Le mien, ramener à l’équilibre une institution perdant près de 100 M€/an, avec division par près de 4 des effectifs (ramenés de 1600 à 420).
Celui des Finances, confier à l’Imprimerie Nationale un nouveau métier, celui de la personnalisation tant graphique qu’électronique des nouveaux passeports. C’est la simple remise en cause de cet engagement qui remettait en cause tout à la fois les équilibres sociaux négociés cinq mois plus tôt et les perspectives de retour à l’équilibre de l’exploitation.
Depuis le 13 avril 2006, malgré son « incompétence », l’IN a livré plus de 6,5 M de passeports personnalisés à un prix environ de la moitié du Portugais, du 1/3 de celui d’OBERTHUR pour le passeport belge, du 1/3 de l’Allemand, enfin du ¼ de l’Italien.
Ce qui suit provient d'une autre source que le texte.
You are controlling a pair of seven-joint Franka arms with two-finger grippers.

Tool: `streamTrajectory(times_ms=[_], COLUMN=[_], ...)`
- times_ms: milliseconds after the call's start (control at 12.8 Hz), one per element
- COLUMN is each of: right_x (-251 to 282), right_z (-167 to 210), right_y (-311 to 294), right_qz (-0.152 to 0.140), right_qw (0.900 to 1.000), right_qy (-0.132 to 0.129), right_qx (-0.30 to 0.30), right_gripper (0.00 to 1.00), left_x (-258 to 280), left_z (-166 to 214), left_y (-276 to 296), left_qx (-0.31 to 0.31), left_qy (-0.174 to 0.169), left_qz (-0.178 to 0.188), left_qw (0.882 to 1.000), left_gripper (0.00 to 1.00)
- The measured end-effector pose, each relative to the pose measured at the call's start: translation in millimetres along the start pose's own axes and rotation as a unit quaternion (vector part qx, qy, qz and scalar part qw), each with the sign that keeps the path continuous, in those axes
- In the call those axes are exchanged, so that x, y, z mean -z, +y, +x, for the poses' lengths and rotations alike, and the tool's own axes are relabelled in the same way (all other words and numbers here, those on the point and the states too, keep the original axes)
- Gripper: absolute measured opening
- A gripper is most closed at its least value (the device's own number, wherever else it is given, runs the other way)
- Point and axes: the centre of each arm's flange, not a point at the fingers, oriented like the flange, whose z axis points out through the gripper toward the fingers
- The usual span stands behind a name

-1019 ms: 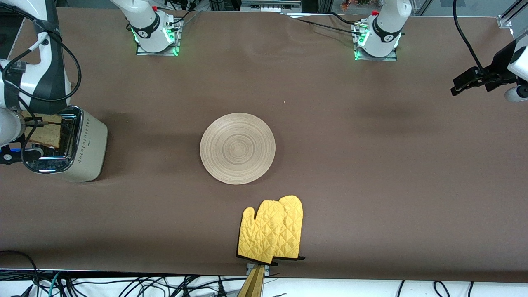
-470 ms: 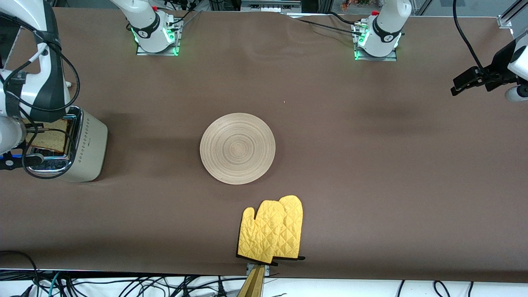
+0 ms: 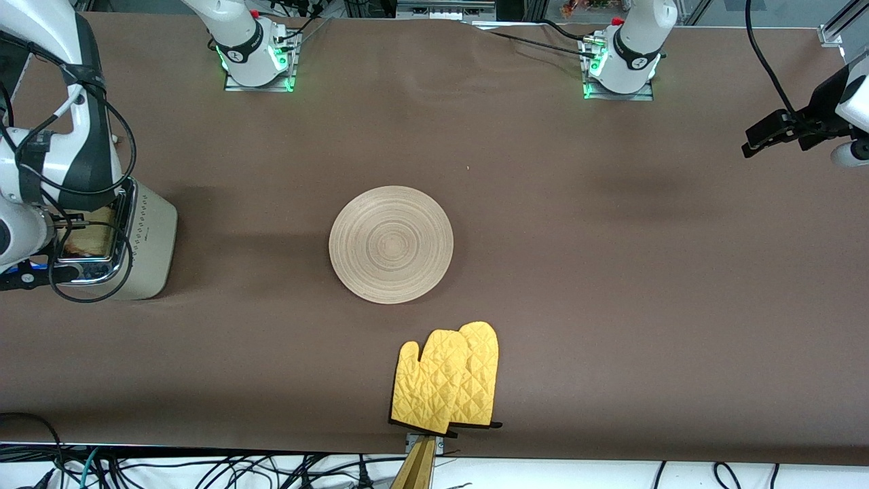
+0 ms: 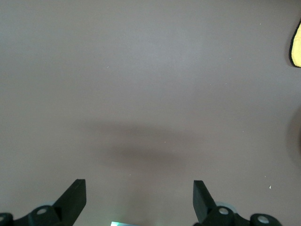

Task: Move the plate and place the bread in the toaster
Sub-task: 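Lower the bread into the toaster slot and open the right gripper, then raise the right gripper up out of the toaster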

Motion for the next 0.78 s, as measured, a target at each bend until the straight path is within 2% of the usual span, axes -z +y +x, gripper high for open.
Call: streamTrajectory(times_ms=[157, 313, 392, 470, 549, 627, 784], right_x=[20.8, 60.0, 78.5, 93.5, 103.6, 109.5, 116.4], right_z=[-4.7, -17.8, -26.9, -37.2, -48.6, -60.0, -76.0], right_y=[-6.1, -31.1, -41.4, -44.9, -37.2, -24.3, -9.7], right_qz=[0.039, 0.102, 0.155, 0.215, 0.261, 0.283, 0.284], right_qw=[0.999, 0.993, 0.984, 0.971, 0.958, 0.950, 0.948], right_qy=[0.026, 0.061, 0.082, 0.101, 0.118, 0.131, 0.143], right_qx=[0.000, 0.016, 0.022, 0.022, 0.014, 0.004, -0.007], right_gripper=[0.71, 0.95, 1.00, 1.00, 1.00, 1.00, 1.00], left_x=[0.0, 0.0, -0.1, 0.0, 0.0, 0.0, 0.0], left_z=[0.0, 0.0, 0.0, 0.0, 0.0, 0.0, 0.0], left_y=[0.0, 0.2, 0.2, 0.3, 0.3, 0.3, 0.4], left_qx=[0.000, 0.000, 0.000, 0.000, 0.000, 0.000, 0.000], left_qy=[0.000, 0.000, 0.000, 0.000, 0.000, 0.000, 0.000], left_qz=[0.000, 0.000, 0.000, 0.000, 0.000, 0.000, 0.000], left_qw=[1.000, 1.000, 1.000, 1.000, 1.000, 1.000, 1.000], left_gripper=[1.00, 1.00, 1.00, 1.00, 1.00, 1.00, 1.00])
A propos des conflits sociaux récurrents…
Par un accord du 24/09/05, signé par la CGT et la CFDT, et confirmé alors par un vote à bulletins secrets (84% des salariés favorables), l’usine de DOUAI (bientôt la dernière de nos usines et la seule fabricant des documents de haute sécurité), s’est engagée à ne pas utiliser le moyen de la grève en cas de conflit social. Depuis cette date, zéro jour de grève sur ce site malgré 2% d’augmentation de salaires depuis 2003 (1% en décembre 2003, 1% en mai 2008).
Le conflit dont vous parlez concerne la dernière des usines « victimes » du recentrage de l’Imprimerie Nationale sur la très haute sécurité, je veux parler de l’usine offset feuilles de Choisy en cours de cession au profit de l’imprimeur La Galiote-Prenant.